The passage of the SECURE Act in 2019 fundamentally altered the rules for inheriting retirement accounts. For decades, beneficiaries could stretch IRA distributions over their lifetime, creating powerful multigenerational wealth transfer opportunities. Those days are largely gone.
Our friends at Patterson Bray PLLC discuss how these changes affect estate planning strategies. A retirement benefits trusts lawyer can help you understand the implications for your specific situation.

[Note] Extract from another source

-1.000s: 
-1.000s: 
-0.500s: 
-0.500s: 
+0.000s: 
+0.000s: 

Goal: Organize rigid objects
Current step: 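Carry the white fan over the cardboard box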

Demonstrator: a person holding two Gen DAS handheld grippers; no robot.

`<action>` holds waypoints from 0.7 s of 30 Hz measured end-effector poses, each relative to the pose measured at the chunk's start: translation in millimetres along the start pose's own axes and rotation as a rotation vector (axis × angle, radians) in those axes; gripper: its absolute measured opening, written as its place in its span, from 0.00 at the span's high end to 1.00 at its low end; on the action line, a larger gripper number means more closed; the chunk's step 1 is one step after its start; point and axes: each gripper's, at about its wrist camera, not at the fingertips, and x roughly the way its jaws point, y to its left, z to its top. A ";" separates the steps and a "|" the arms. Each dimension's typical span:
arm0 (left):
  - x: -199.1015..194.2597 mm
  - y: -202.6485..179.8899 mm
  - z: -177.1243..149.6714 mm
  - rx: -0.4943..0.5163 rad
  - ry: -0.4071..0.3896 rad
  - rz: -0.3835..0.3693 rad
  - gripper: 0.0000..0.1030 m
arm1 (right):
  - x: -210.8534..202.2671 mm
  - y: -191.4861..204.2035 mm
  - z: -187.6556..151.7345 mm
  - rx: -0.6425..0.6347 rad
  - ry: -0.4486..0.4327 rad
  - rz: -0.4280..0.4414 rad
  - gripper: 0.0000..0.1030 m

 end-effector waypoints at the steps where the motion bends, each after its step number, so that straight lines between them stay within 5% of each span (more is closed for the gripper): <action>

What the Stretch IRA Used to Allow
Before 2020, non-spouse beneficiaries could take required minimum distributions from an inherited IRA based on their own life expectancy. A 30-year-old inheriting a substantial IRA could spread withdrawals over 50+ years, allowing the account to grow tax-deferred for decades. This created significant wealth accumulation potential for younger beneficiaries. The strategy worked particularly well for grandchildren and other younger family members.
The New 10-Year Rule
The SECURE Act replaced the stretch provision with a much stricter requirement for most beneficiaries. Now, non-spouse beneficiaries must withdraw the entire inherited retirement account balance within 10 years of the original owner’s death. You have flexibility in how you take those distributions. You can withdraw everything in year one, spread it evenly across the decade, or wait until year 10 and take it all at once. But the account must be emptied by December 31 of the 10th year following the year of death. This accelerated timeline often pushes beneficiaries into higher tax brackets, particularly if they inherit during their peak earning years.
Who Qualifies as an Eligible Designated Beneficiary
Certain beneficiaries still qualify for more favorable treatment under exceptions to the 10-year rule:
- Surviving spouses
- Minor children of the deceased (until they reach majority)
- Disabled individuals
- Chronically ill individuals
- Beneficiaries are not more than 10 years younger than the deceased
These “eligible designated beneficiaries” can still use life expectancy distributions in many cases. Surviving spouses have the most flexibility, including the option to treat the inherited IRA as their own.
The Minor Child Exception Has Limitations
While minor children can stretch distributions based on life expectancy, this benefit ends when they reach the age of majority (typically 18 or 21, depending on state law). Once they hit that milestone, the 10-year clock starts ticking. This means even minor children will eventually face compressed distribution timelines during what are often their highest earning years.
Required Minimum Distributions During the 10 Years
Initially, the IRS suggested beneficiaries only needed to empty the account by year 10 with no annual distribution requirements. That interpretation changed. According to proposed IRS regulations, if the original account owner had already started taking required minimum distributions before death, beneficiaries must take annual RMDs during the 10 years AND empty the account by year 10. This dual requirement caught many beneficiaries and advisors off guard.
Impact on Estate Planning Strategies
The elimination of the stretch IRA has forced a reconsideration of retirement account beneficiary designations. Leaving large IRAs to children or grandchildren now results in significant compressed taxation. Some families are exploring Roth conversions during the original owner’s lifetime to reduce the future tax burden on beneficiaries. Others are considering charitable remainder trusts or other sophisticated planning techniques. Naming trusts as IRA beneficiaries requires careful analysis under the new rules. What worked before 2020 may no longer achieve the intended results.
Planning Around the New Reality
If you have substantial retirement account balances, the SECURE Act changes should influence your estate planning decisions. The tax consequences of leaving IRAs to the next generation are now more severe for most families. Consider discussing your beneficiary designations and overall estate plan with someone who understands how these rules interact with your other planning documents. The right approach depends on your family situation, the size of your retirement accounts, and your overall wealth transfer goals.